Pour TED j’ai choisi de créer une campagne de prise de conscience sur la tuberculose, en mettant l’accent sur la MDR et la DDR-TB, deux mutations assez récentes du virus qui posent une menace sérieuse, en particulier dans le monde en développement. La tuberculose est l’une des maladies infectieuses les plus répandues sur la planète, mais elle n’a cependant pas été sur les écrans radar de la conscience publique. L’idée était que le financement du traitement, l’équipement, la formation pour la recherche et le développement ont lieu plus facilement lorsqu’un problème est largement connu. Le réseau TED a dévoilé le projet mondialement, en un jour unique, plaçant des images sur un panneau publicitaire géants dans des lieux publics, créant des expositions de type guérilla, ouvrant un site web, aidant à faire publier les images dans la presse conventionnelle, y compris un encart dans le TIME, entre autres.

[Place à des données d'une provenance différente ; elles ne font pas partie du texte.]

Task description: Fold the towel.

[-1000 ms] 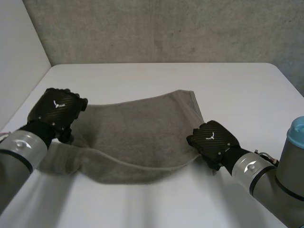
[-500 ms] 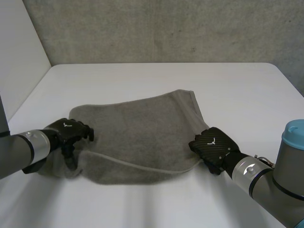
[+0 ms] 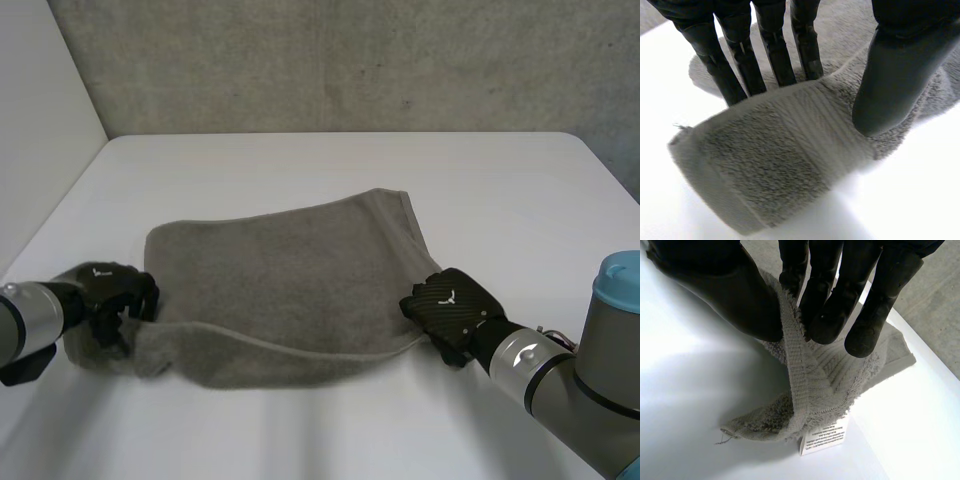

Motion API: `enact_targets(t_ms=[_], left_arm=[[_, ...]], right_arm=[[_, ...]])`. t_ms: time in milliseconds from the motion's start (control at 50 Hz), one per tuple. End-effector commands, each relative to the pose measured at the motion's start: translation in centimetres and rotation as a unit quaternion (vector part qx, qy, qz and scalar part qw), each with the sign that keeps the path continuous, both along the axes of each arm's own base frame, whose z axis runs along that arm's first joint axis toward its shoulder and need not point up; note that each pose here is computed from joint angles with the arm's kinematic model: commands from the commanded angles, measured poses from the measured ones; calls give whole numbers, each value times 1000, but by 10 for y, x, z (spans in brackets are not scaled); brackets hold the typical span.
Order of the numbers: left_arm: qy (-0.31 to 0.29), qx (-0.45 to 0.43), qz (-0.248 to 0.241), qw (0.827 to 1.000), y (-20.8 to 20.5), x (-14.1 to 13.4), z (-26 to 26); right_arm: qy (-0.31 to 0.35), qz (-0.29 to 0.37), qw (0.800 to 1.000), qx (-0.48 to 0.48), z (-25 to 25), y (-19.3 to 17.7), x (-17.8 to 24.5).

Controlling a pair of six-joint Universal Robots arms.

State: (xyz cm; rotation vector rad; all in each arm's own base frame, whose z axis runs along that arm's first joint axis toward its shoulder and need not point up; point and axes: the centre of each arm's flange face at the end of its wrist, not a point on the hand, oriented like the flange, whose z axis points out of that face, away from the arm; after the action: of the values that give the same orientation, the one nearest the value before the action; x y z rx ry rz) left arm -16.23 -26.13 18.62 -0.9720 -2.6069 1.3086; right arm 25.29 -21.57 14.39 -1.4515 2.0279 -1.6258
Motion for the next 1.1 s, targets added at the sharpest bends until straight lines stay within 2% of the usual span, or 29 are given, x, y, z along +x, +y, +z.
enact_targets(t_ms=[20, 200, 320, 520, 920, 1020, 1100], left_arm=[[-2, 10, -6, 1000, 7, -2, -5], [2, -9, -9, 1000, 3, -4, 2], [5, -60, -17, 998, 0, -10, 10], [43, -103, 11, 994, -8, -10, 21], [49, -104, 15, 993, -7, -10, 17], [60, -126, 18, 990, -5, -10, 31], [107, -179, 38, 977, -6, -11, 66]], right_arm=[[3, -7, 1000, 1, -1, -3, -2], [3, -27, 1000, 5, 0, -10, -9], [-5, -44, 999, 14, 0, -14, -12], [-4, -104, 994, 22, -3, -25, -20], [-9, -155, 988, 12, 0, -46, -39], [-27, -157, 987, 15, 5, -48, -38], [-58, -166, 984, -17, 36, -55, -38]])
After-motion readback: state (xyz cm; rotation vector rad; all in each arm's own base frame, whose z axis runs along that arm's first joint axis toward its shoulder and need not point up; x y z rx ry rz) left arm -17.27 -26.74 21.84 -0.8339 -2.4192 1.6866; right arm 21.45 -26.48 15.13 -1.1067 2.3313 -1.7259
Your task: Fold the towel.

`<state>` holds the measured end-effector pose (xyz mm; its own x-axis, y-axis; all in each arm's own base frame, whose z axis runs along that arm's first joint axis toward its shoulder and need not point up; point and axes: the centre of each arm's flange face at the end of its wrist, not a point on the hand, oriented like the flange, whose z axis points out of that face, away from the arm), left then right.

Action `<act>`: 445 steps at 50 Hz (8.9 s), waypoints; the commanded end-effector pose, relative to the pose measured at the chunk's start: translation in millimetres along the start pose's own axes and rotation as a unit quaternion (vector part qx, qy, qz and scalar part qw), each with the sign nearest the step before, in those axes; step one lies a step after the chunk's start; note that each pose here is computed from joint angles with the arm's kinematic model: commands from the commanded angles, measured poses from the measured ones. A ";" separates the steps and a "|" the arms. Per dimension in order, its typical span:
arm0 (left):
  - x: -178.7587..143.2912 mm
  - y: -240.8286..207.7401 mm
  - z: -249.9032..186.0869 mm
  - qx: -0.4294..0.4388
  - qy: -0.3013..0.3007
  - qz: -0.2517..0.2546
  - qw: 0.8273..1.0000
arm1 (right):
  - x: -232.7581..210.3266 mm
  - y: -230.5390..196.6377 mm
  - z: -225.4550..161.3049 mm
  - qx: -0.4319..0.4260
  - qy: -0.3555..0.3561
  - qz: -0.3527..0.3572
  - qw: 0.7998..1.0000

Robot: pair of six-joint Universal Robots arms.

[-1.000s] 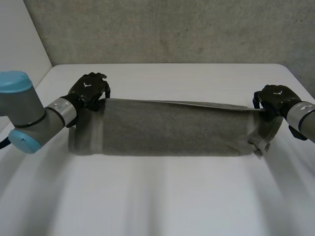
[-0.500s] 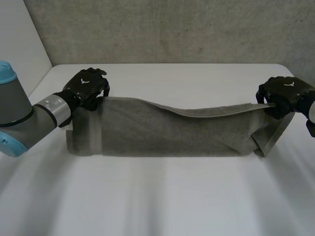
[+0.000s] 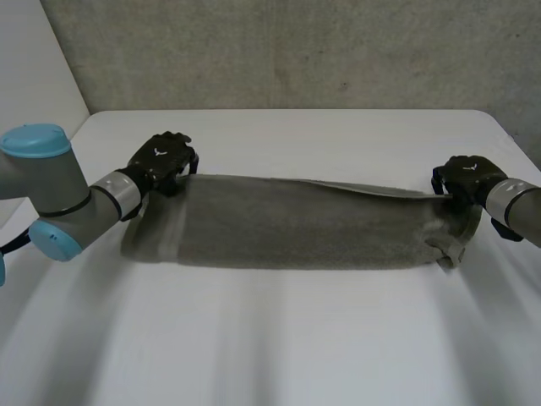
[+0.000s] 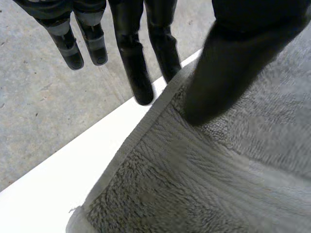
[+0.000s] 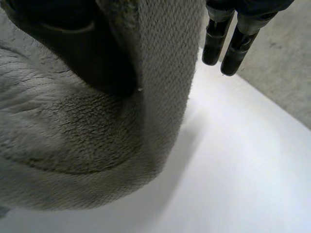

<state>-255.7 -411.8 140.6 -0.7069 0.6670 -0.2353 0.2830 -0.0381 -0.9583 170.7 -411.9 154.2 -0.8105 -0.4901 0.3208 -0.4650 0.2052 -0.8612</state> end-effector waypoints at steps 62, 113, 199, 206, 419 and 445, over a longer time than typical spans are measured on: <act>25.9 26.4 -95.4 -0.098 -0.046 0.025 0.994 | -43.8 51.6 -73.1 -0.022 0.048 -0.024 0.998; 43.8 5.0 -119.3 -0.101 -0.030 0.045 0.993 | 13.3 42.0 -85.9 0.008 0.072 -0.054 0.996; 32.3 26.2 -106.9 -0.117 -0.035 0.033 0.992 | 29.6 54.6 -71.4 0.009 0.085 -0.017 0.996; 27.8 22.7 -112.1 -0.117 -0.041 0.029 0.992 | 40.5 54.9 -71.5 0.011 0.095 -0.025 0.995; 203.9 -44.4 -79.0 -0.057 0.080 -0.153 0.983 | -141.8 22.1 -128.4 0.037 -0.089 -0.010 0.995; 149.1 -33.8 -57.2 -0.032 -0.059 -0.097 0.993 | -144.4 27.7 -125.8 0.028 -0.094 -0.010 0.995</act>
<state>-348.9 -230.3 138.6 -0.7276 0.6853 -0.0309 0.2277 0.1989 -0.9532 230.2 -229.2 134.2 -0.7180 -0.6444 0.2633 -0.4535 0.1461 -0.8792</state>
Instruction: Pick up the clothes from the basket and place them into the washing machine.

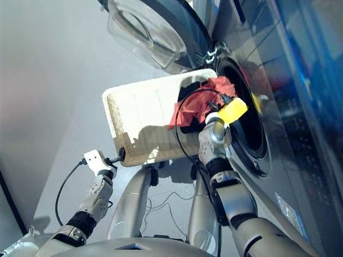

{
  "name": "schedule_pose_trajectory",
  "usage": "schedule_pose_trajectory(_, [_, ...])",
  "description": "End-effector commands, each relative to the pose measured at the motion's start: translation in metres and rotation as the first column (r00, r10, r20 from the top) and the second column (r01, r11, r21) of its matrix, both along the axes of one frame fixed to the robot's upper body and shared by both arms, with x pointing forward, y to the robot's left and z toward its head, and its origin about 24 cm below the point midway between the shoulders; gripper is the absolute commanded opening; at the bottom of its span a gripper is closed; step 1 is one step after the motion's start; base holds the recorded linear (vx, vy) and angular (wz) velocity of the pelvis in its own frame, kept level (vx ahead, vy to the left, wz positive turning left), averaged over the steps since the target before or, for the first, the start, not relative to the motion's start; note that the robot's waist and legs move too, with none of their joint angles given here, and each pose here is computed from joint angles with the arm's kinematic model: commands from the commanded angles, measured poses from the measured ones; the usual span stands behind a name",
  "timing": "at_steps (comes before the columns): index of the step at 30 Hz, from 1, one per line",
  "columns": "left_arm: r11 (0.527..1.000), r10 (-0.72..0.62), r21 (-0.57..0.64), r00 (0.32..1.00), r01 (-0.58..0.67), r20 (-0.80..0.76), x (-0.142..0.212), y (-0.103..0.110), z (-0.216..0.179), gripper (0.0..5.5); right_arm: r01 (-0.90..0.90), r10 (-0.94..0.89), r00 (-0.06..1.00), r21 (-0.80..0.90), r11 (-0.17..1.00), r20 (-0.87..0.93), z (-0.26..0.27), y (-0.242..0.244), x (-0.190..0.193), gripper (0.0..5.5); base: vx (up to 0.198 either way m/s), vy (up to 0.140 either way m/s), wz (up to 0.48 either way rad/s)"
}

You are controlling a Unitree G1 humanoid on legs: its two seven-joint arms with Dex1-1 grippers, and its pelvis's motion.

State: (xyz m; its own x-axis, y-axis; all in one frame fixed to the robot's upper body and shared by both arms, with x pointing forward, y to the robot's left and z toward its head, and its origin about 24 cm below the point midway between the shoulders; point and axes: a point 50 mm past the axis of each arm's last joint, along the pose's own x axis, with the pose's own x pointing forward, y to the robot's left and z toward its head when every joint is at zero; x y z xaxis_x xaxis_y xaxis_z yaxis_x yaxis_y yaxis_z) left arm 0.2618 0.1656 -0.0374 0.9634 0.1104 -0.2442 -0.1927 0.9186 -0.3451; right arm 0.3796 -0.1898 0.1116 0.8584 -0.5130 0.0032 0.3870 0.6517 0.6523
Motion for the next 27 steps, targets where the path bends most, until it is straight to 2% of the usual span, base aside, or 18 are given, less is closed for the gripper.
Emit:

BD, le fabricant d’équipement médical, nous rejoint et a tenu des expositions et des présentations dans plusieurs endroits dans le monde, y compris le Capitol Building à Washington. Une réunion avec les membres du Congrès, avec des experts en santé notoires, a été arrangée. Je ne sais pas si les résultats de la campagne ont été quantifiés. J’ai entendu dire directement par un lobbyiste pour les pauvres, qui avait été à la réunion du Congrès, que la présentation avait été très efficace. D’autres membres de la communauté de la tuberculose m’ont dit que la campagne avait aidé. Dans quelle mesure et de quelles manière spécifiques, je n’en suis pas sûr. Le fait est que je n’ai jamais l’impression d’en avoir fait assez. Il semble toujours que je pourrais en faire plus. Je pense toujours que je peux faire mieux. J’essaie.

Vous avez dit : «  difficile de quantifier l’impact des images, » cependant aujourd’hui avec les médias digitaux il est possible de quantifier et calculer l’impact qu’a le photojournalisme sur une situation donnée, mais ne pensez-vous pas que cela a rendu les spectateurs plus passifs en réaction (l’activisme virtuel n’a pas d’impact ?)

Telle est la question. Ce qui peut maintenant être quantifié est le nombre de gens qui regardent une image ou un reportage. Ce qui est beaucoup plus difficile à quantifier est le sens du chiffre. Un chiffre en soi peut ne pas vouloir dire grand-chose. Regarder les « j’aime » peut être superficiel. Ou cela peut refléter un lien plus profond avec le sujet des photographies. C’est difficile à dire. Cependant, si quelqu’un prend le temps d’écrire un commentaire, la réaction aura été articulée à un certain degré. Ce qui pourrait devenir efficace en termes de créations de circonscriptions qui influencent le changement, serait le fait que les gens expriment leur opinion, pas sur la photographie (ou pas seulement sur la photographie) mais sur le sujet. D’une certaine manière, internet peur devenir une sorte de campagne de rédaction de lettres instantanée. Les leaders politiques et les décisionnaires prennent note de telles choses et ils sentent la pression. Il serait bien que quelqu’un comprenant internet développe une manière d’organiser les présentations de photographie en ligne pour qu’elles aient un effet. Cela ne semble pas si difficile.